▶ **WORK INSTRUCTION**: A single number is the expected answer: the count of lines in the listing that hold the word "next".

▶ **DATA TO EXAMINE**:
== == ==
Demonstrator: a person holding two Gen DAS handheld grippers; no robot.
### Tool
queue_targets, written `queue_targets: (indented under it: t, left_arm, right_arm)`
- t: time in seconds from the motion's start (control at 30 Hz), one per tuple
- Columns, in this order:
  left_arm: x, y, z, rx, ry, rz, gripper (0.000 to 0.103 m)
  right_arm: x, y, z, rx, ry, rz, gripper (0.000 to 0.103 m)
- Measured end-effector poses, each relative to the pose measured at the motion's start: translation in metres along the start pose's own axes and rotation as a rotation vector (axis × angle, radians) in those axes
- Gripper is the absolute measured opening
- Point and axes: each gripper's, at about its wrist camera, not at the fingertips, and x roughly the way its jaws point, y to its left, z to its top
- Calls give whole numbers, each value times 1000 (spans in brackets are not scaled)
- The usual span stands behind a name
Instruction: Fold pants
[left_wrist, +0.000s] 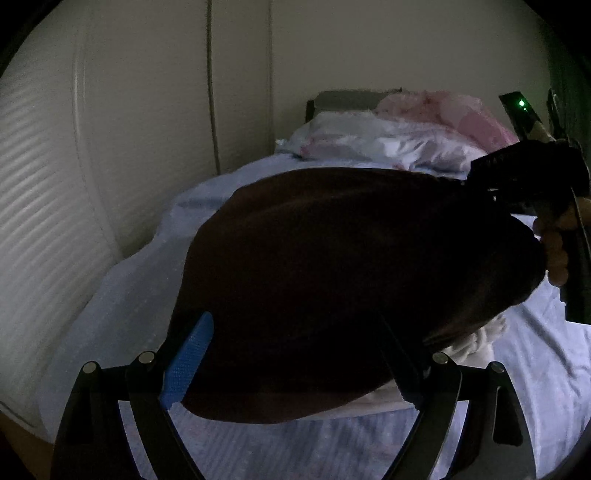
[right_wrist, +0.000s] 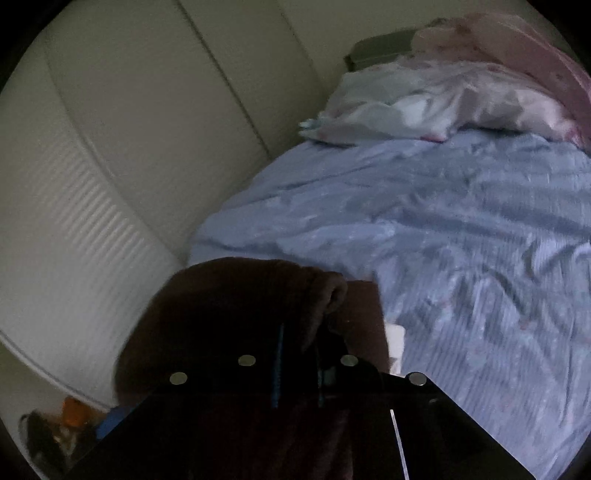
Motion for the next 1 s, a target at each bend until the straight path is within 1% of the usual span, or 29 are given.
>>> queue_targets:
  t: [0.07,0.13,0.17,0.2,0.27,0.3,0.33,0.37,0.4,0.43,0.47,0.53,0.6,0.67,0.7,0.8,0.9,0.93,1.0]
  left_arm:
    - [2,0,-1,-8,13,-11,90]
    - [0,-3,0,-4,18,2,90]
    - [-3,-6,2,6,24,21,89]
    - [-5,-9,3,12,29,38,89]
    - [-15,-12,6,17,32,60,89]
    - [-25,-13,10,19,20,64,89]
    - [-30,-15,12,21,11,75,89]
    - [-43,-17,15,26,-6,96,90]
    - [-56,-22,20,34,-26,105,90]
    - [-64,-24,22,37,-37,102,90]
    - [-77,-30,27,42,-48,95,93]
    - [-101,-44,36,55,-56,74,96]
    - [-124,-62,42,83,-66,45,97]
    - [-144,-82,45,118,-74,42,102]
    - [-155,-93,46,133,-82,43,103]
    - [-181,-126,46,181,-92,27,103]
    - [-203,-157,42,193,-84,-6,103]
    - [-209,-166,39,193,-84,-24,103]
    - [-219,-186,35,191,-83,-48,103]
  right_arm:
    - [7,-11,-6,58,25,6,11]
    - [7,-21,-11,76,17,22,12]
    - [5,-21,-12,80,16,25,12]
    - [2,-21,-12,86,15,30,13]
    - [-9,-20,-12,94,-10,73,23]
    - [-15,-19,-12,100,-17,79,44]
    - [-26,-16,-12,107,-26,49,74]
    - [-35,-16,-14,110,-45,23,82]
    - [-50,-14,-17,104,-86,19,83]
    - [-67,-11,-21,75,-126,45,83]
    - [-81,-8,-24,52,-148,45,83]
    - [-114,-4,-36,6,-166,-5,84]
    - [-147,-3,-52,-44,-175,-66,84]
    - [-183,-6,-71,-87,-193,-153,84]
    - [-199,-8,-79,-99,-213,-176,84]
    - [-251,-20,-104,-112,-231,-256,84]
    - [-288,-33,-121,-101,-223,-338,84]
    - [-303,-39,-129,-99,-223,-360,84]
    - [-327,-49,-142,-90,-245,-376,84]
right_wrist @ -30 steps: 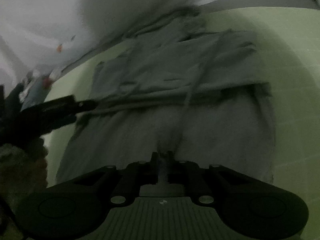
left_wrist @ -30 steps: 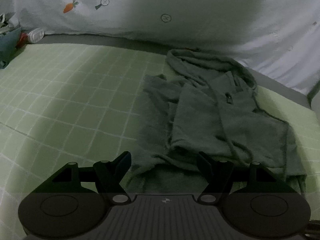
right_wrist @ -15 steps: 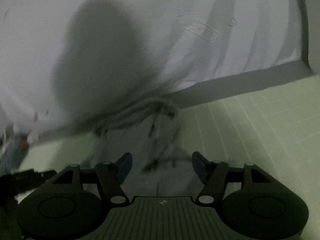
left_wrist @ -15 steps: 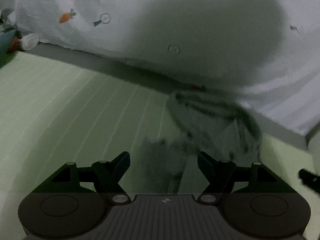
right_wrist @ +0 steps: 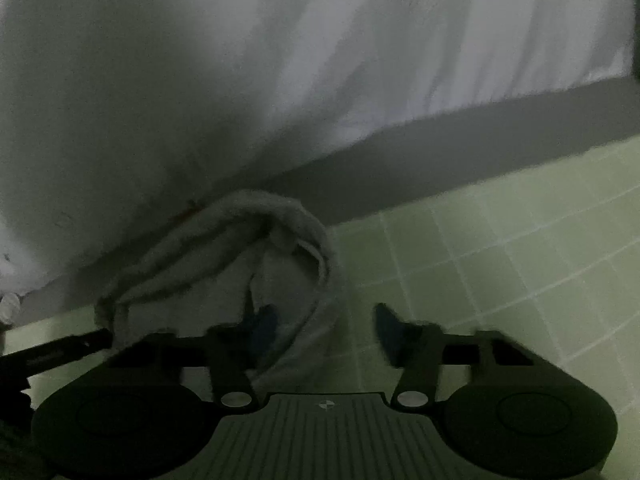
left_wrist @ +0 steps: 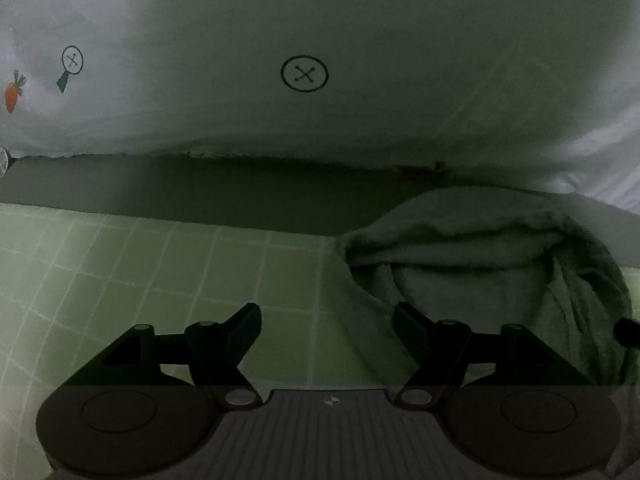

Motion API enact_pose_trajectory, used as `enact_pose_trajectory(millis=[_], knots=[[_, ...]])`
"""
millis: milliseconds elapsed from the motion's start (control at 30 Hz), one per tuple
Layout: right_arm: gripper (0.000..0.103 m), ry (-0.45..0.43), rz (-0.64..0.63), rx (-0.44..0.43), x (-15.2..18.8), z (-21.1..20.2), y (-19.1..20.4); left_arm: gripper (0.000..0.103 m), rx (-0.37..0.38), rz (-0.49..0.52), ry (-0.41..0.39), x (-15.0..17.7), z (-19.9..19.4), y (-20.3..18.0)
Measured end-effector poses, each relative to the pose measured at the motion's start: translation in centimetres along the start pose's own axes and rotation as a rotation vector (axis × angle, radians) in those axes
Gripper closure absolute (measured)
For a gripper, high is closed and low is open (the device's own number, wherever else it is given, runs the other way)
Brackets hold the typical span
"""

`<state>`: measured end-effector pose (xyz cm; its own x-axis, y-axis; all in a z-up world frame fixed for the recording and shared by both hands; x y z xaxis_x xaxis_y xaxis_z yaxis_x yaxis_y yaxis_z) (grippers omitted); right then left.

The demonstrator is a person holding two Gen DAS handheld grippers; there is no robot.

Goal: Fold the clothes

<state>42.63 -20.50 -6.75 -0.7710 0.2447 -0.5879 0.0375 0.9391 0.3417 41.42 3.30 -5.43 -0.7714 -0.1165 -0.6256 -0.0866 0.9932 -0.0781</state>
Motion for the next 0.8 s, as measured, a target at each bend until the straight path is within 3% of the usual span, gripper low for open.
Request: enact_pose_trajectory(millis=[100, 267, 300, 333, 400, 467, 533, 667, 800], knots=[[0.054, -0.005, -0.037, 0.006, -0.1, 0.7, 0.4, 0.041, 0.02, 0.024, -0.007, 0.2, 0.5, -0.6], [0.054, -0.016, -0.138, 0.026, -0.3, 1.9, 1.6, 0.04, 0.022, 0.056, -0.017, -0.3, 1.8, -1.7], [0.063, -0.014, -0.162, 0.043, -0.5, 2.2, 1.7, 0.04, 0.009, 0.074, -0.019, -0.6, 2.1, -2.0], [0.081, -0.012, -0.179, 0.056, -0.5, 2.4, 1.8, 0.042, 0.0, 0.081, -0.019, -0.8, 2.3, -2.2], [0.089, -0.009, -0.171, 0.045, -0.6, 2.3, 1.9, 0.057, 0.005, 0.072, -0.02, -1.0, 2.3, -2.2], [0.09, -0.042, -0.179, 0.033, -0.8, 1.3, 2.1, 0.081, 0.04, 0.043, -0.005, -1.1, 2.0, -1.9], [0.09, -0.076, -0.204, 0.04, -1.0, 0.2, 2.3, 0.087, 0.064, -0.015, 0.004, -1.2, 1.7, -1.2], [0.09, -0.136, -0.226, 0.044, -1.5, -1.9, 3.0, 0.09, 0.036, -0.032, -0.029, -1.1, -0.3, -0.6], [0.09, -0.219, -0.274, 0.077, -1.7, -4.5, 4.0, 0.09, -0.054, 0.068, -0.107, -0.8, -3.4, -1.0]])
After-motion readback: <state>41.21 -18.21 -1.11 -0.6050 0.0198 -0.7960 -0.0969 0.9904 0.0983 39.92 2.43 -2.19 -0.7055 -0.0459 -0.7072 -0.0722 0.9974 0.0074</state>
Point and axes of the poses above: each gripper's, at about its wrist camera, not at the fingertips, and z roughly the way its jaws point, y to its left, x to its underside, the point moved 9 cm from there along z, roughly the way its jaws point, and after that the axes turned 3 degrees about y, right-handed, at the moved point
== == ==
▶ **ANSWER BOX**: 2